A string of miserable local byelection defeats has left Labour baffled and wrongfooted. No-one in the Labour Party can fully explain why so much is going so wrong so soon after Mr Dewar was exulting in almost hero status less than a year ago.

Some reasons are fairly obvious. Labour controls most of Scotland's local government, and has done for years during which complacency and corruption have become rooted. A series of scandals has damaged the party. In national politics two west of Scotland MPs are suspended by the party.

And then there was the affair of Sean Connery's lost knighthood. Mr Connery, a Scots folk hero for his exploits as James Bond, supports the SNP, to whom he gives almost £5,000 a month. Mr Dewar and other Labour ministers were happy enough to pose with him in photocalls and to use his celebrity support for a Yes vote in the Referendum. When the result was in the bag the same ministers were exposed cancelling Connery's knighthood proposed by the departing Tories.

Worse, instead of holding up their hands and saying sorry, the government tried to blacken Connery as a woman-beater and tax exile. Not long afterwards, the SNP's opinion poll lead began to stretch.

As if all that were not enough the party is now engaged in an internal war over candidate selections for the Scottish Parliament amid allegations that the Blairites are culling free spirits in its nationalist wing and the old left.

But these mishaps are not the whole story. More significant is the fact that in England there is no opposition to speak of. In Scotland (and Wales) there are no Tory MPs left to despise, and therefore the job of opposition has passed to the Nationalists, who are glorying in their work.

Even then there must be more to what looks ever more likely to be the start of a sea change in Scottish politics. Labour is being forced to think the unthinkable: that instead of home rule killing the forces of separatism stone dead, it is pouring petrol on the flames of nationalism.

The SNP leader, Mr Alex Salmond, easily the best political debater in Scottish politics, goes around the country arguing that a natural process is at work. "It is logical that when the Scots taste a measure of freedom they will want more of it," he believes.
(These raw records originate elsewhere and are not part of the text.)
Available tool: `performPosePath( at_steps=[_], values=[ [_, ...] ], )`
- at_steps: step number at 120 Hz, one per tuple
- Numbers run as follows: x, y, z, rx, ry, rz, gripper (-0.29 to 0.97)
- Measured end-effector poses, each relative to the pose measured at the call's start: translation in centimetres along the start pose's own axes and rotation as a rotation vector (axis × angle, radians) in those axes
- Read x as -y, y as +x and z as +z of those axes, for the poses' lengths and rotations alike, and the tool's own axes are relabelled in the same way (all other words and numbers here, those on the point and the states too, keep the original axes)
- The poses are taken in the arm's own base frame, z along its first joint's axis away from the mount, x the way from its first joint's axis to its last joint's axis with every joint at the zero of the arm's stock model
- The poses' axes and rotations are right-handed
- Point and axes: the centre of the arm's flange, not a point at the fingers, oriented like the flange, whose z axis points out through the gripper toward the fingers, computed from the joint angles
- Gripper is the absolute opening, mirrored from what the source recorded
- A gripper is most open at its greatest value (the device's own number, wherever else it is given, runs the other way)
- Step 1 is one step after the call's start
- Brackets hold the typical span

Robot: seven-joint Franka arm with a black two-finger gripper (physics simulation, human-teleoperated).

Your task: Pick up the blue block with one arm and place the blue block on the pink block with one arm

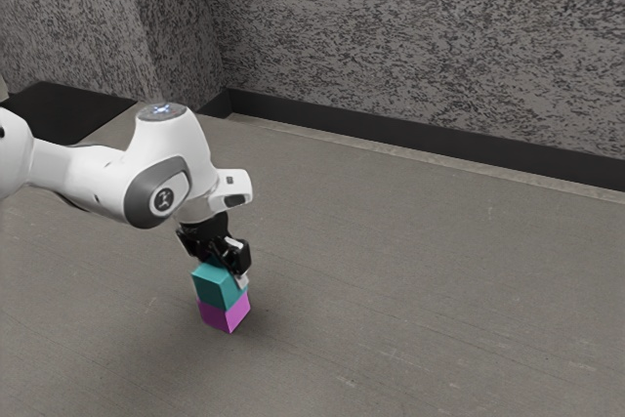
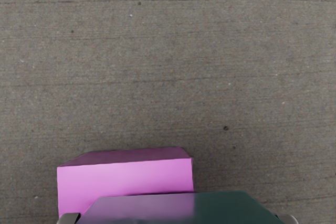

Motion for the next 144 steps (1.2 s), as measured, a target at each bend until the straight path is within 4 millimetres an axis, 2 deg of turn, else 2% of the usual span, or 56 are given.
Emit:
performPosePath(
  at_steps=[144],
  values=[
    [-1.6, 0.2, -0.3, -0.003, -0.001, 0.020, 0.30]
  ],
)
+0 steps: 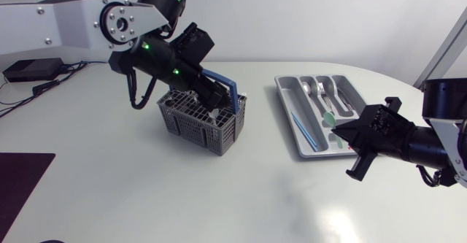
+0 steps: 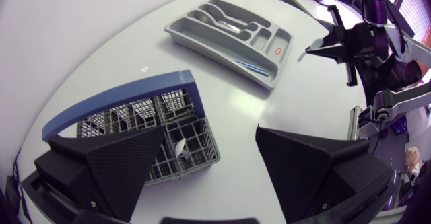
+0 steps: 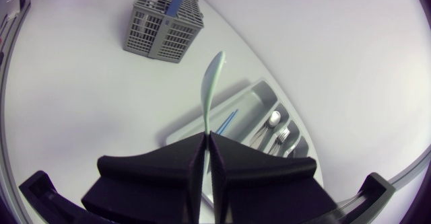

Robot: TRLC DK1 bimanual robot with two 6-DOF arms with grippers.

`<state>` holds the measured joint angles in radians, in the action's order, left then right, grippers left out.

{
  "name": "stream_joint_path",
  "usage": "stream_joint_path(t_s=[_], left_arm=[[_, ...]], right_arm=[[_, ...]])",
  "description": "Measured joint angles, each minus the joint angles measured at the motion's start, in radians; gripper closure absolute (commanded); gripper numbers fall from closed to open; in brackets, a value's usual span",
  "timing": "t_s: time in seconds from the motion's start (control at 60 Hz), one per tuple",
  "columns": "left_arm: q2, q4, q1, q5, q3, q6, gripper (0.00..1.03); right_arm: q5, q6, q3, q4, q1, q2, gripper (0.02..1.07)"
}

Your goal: Unload the cutlery basket into the drawer organizer.

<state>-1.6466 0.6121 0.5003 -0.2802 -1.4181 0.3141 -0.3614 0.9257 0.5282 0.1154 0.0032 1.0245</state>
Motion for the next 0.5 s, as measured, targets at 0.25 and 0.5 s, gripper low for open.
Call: stream_joint_path(t_s=[0.25,0.5], left_arm=[[0.07,-0.054,-0.018,0.029,0.119,0.049,0.07],[0.085,-0.075,-0.037,0.058,0.172,0.091,0.07]], right_arm=[[0.053,0.06,-0.031,-0.224,-0.088,0.152,0.98],[0.103,0.111,-0.04,-0.427,-0.152,0.328,0.98]])
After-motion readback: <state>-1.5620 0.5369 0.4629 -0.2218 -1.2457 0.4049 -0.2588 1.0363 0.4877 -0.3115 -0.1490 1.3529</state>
Put another way, Labour's delivery of home rule appears to have opened the floodgates with consequences which could sweep away the union with England after almost three centuries and leave Scotland as an independent country. The Tories, who bitterly fought a rearguard action to block home rule, warned this would happen. The SNP prayed it would happen and Labour and their Liberal Democrat allies during the earlier years of plotting devolution's course appear now to be in danger of making it happen unwittingly.

There is emotive talk from the SNP's enemies about The End of Britain and the destruction of the United Kingdom. Poor Donald Dewar - a decent, courteous and intelligent Labour thinker who is genuinely respected across parties - seems unable to cope with events. A political street fighter he is not. Those beseeching him to put the boot into the SNP are wasting their time.

Labour now has only 10 months left in which to regain lost ground before voting for the first Scottish parliament in almost 300 years. Polls suggest if the contest were held tomorrow the Nationalists would be the largest party in the new, £50 million chamber at Holyrood, putting them within a whisker of an overall majority.

They are sworn - in the event of forming a Scottish government - to call a referendum on independence within four years and that way lies the biggest constitutional upheaval in Britain since Britain was invented.

Murray Ritchie is Scottish Political Editor of the Herald, Glasgow.